- Required work
All of the data, except its images, should be set down exactly as it appears.

::::

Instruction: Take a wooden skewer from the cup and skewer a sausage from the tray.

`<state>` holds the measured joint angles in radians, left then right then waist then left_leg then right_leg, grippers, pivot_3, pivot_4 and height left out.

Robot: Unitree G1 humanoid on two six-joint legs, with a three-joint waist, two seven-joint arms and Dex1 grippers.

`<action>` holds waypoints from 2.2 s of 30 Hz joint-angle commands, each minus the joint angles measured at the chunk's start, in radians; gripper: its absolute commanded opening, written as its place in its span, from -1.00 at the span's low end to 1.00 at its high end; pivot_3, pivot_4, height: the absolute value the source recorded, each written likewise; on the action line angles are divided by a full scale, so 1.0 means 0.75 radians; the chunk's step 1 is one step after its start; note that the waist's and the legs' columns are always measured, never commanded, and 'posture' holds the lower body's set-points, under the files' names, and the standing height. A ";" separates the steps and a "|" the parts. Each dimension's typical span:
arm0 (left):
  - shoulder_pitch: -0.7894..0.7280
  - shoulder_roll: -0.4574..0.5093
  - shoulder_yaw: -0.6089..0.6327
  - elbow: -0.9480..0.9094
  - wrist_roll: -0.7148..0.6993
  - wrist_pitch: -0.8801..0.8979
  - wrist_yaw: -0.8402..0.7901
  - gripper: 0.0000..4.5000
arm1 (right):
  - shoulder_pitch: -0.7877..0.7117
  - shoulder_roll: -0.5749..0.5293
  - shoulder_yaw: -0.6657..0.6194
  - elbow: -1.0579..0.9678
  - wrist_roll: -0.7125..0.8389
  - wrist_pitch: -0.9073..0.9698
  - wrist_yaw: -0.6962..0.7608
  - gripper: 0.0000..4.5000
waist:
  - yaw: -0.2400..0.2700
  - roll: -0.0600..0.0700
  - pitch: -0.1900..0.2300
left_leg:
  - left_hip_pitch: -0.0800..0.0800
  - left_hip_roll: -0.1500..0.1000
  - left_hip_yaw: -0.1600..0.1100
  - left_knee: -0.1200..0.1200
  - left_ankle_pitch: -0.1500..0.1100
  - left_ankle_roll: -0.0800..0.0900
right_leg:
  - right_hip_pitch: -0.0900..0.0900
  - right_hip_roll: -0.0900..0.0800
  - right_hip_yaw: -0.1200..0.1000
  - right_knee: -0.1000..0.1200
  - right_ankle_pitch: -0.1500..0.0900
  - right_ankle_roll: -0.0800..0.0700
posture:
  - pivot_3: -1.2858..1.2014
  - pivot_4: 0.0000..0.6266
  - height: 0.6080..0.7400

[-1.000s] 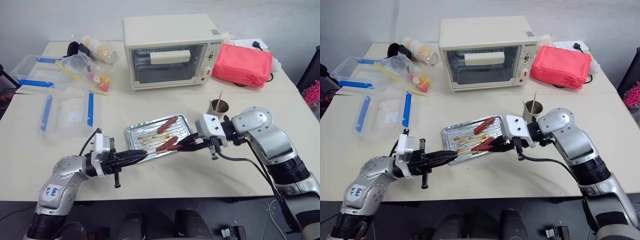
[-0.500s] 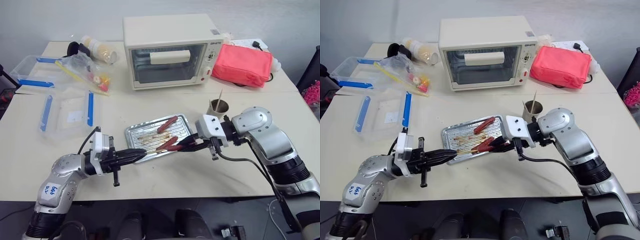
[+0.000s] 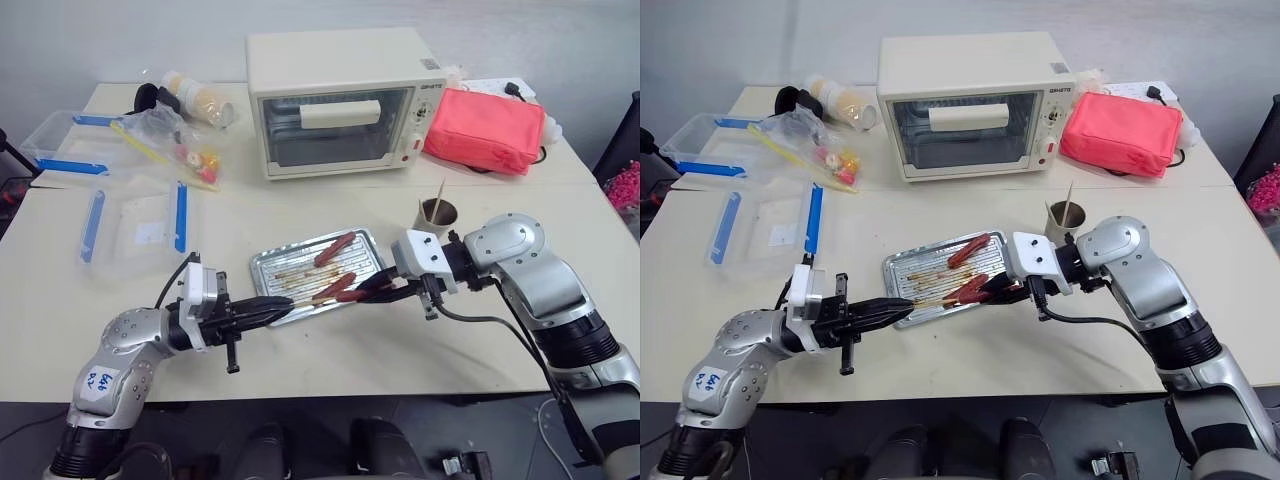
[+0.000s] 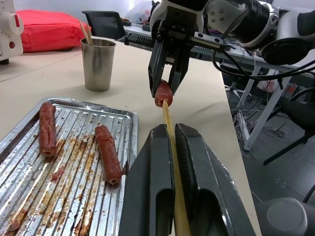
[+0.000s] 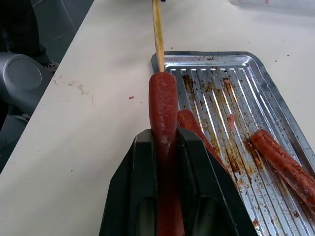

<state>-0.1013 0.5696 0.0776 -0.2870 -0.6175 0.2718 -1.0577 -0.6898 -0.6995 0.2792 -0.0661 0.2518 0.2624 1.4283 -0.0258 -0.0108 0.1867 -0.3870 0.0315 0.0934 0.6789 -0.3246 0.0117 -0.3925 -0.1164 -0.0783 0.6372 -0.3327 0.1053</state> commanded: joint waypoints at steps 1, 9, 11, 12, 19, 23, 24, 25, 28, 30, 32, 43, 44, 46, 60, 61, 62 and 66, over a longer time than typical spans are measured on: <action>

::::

- Your response
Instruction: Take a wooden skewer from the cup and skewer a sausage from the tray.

`<state>` holds the measured joint angles in radians, left then right then waist then left_leg then right_leg, grippers, pivot_3, pivot_4 and height left out.

Robot: Unitree G1 humanoid on two six-joint legs, with a three-joint waist, two seven-joint arms and Dex1 grippers.

`<action>` holds waypoints from 2.2 s of 30 Hz joint-angle commands, each minus the joint angles measured at the chunk's start, in radians; gripper: its absolute commanded opening, written as its place in its span, from -1.00 at the span's low end to 1.00 at its high end; pivot_3, pivot_4, height: the absolute value the source recorded, each written likewise; on the action line angles are divided by a full scale, so 1.0 means 0.75 radians; the chunk's step 1 is one step after its start; note that the waist's and the legs' columns are always measured, never commanded, and 'posture' holds the lower body's set-points, under the files' names, and the standing height. A ";" separates the steps and a "|" the parts. Each dimension's typical span:
arm0 (left):
  - shoulder_pitch: -0.7894..0.7280
  - shoulder_roll: -0.4574..0.5093
  - shoulder_yaw: -0.6089..0.6327
  - elbow: -0.9480..0.9094
  - wrist_roll: -0.7148..0.6993
  - wrist_pitch: -0.8801..0.8979
  - wrist_yaw: -0.8402..0.7901
  - gripper: 0.0000..4.5000
arm1 (right):
  - shoulder_pitch: -0.7877..0.7117
  - shoulder_roll: -0.5749..0.5293
  - shoulder_yaw: -0.6657..0.6194
  - elbow: -1.0579..0.9678
  - wrist_roll: -0.7125..0.8389
  - wrist_pitch: -0.9073..0.9698
  - wrist_yaw: -0.6962..0.7608
  - gripper: 0.0000..4.5000
waist:
  - yaw: -0.2400..0.2700
  - roll: -0.0600..0.0700
  - pitch: -0.1900..0.2300
left_leg:
  - left_hip_pitch: -0.0800..0.0800
  - left_hip_roll: -0.1500..0.1000
  - left_hip_yaw: -0.1600..0.1100
  - left_knee: -0.1200..0.1200
  - left_ankle_pitch: -0.1500..0.1100
  - left_ankle_roll: -0.0800..0.0900
right_leg:
  - right_hip_pitch: -0.0900..0.0900
  - right_hip_roll: -0.0900..0.0800
  - right_hip_yaw: -0.1200..0.1000
  - right_knee: -0.1000..0.1200
  - right_ankle_pitch: -0.1500..0.0900
  - right_ankle_roll: -0.0800..0.0700
posture:
  - pivot_3: -1.2858..1.2014
  - pivot_4: 0.0000..0.6266
  - height: 0.6080..0.7400

[-1.000s] 
[-0.500s] 
[+0.000s] 
[+0.000s] 
[+0.000s] 

<state>-0.1013 0.5696 0.0776 -0.2870 -0.6175 0.2718 -1.0577 -0.6898 -0.6995 0.2792 -0.0661 0.2518 0.2624 1.4283 -0.0258 -0.0108 0.1867 -0.3870 0.0315 0.0934 0.6789 -0.3246 0.0117 -0.3925 -0.1164 -0.0783 0.6372 -0.3327 0.1053</state> commanded: joint waypoints at steps 1, 9, 11, 12, 19, 23, 24, 25, 28, 30, 32, 43, 44, 46, 60, 61, 62 and 66, over a longer time than typical spans are measured on: <action>

The output is complete, and nothing more is needed.